Count up every line of the data in which "frame" occurs. The reply is one number and nothing more.

★ ★ ★

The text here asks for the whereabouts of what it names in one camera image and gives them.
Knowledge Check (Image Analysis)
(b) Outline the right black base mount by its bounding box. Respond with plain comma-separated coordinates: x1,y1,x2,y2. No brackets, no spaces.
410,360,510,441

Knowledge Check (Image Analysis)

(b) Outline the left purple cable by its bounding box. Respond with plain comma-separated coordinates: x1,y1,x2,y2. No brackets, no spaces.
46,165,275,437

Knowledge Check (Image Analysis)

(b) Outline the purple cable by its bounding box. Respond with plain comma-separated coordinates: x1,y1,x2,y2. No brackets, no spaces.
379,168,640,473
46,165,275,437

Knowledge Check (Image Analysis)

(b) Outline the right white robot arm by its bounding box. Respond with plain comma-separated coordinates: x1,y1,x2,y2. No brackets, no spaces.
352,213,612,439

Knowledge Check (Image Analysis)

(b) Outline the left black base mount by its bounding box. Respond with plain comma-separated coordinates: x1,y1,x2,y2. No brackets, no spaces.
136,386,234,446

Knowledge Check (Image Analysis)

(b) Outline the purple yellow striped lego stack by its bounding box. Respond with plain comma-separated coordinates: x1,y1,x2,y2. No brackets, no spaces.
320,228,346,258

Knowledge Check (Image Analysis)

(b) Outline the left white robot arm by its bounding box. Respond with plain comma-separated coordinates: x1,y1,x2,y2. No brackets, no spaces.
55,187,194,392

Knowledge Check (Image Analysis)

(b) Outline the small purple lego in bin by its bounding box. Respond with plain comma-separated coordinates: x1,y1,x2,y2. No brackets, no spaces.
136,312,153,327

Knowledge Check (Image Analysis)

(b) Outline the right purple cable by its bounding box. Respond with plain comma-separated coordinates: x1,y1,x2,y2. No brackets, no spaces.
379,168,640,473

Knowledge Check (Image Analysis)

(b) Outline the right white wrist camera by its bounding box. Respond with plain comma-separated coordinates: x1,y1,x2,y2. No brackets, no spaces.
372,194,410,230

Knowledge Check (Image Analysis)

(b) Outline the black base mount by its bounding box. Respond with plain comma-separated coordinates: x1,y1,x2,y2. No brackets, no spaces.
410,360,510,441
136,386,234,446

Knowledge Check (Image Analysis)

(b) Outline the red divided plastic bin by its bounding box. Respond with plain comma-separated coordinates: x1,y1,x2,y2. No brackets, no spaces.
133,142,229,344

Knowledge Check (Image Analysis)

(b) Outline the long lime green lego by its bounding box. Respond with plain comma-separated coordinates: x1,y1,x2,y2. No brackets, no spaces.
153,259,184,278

★ ★ ★

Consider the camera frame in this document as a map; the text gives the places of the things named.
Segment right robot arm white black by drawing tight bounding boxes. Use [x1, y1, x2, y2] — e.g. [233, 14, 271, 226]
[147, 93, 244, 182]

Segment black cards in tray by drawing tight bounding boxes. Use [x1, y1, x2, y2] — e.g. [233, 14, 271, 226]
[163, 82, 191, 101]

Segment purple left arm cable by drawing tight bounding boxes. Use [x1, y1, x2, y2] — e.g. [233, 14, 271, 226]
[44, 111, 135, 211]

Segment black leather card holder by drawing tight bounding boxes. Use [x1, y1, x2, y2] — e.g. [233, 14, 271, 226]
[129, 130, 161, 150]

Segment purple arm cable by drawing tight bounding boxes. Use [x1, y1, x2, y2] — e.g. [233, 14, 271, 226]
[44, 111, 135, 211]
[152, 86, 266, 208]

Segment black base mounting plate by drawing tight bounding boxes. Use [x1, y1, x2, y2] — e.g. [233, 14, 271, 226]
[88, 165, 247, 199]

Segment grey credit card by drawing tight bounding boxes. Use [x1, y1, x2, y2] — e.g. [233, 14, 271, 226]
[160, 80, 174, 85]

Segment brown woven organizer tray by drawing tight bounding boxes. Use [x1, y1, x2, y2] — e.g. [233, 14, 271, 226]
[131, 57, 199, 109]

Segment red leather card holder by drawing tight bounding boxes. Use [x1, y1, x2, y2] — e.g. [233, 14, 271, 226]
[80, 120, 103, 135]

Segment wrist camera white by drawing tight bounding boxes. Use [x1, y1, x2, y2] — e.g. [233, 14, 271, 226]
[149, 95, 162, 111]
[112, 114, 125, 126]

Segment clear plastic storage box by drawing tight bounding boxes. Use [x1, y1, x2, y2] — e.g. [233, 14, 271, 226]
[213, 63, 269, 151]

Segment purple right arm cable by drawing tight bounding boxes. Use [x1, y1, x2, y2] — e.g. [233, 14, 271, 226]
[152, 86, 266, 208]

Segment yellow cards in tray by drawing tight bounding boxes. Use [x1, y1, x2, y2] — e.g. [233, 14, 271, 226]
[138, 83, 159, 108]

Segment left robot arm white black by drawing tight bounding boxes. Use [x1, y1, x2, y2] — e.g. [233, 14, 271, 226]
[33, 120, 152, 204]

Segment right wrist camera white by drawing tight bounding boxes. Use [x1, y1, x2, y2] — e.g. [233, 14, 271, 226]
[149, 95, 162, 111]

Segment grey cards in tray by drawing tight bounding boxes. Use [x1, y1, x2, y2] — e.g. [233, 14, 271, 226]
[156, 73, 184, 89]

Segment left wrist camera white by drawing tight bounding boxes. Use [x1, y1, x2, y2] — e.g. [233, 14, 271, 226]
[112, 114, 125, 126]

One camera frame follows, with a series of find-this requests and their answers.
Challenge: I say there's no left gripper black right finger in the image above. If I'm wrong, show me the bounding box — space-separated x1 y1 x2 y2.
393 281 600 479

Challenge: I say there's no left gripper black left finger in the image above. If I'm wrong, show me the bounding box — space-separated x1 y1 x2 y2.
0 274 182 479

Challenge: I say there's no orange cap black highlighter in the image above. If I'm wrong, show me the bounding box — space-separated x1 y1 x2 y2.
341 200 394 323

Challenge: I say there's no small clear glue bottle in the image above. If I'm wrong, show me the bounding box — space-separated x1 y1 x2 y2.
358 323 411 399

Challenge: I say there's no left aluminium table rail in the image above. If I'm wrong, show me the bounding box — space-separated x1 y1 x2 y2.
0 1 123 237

★ ★ ★

● **Your response**:
2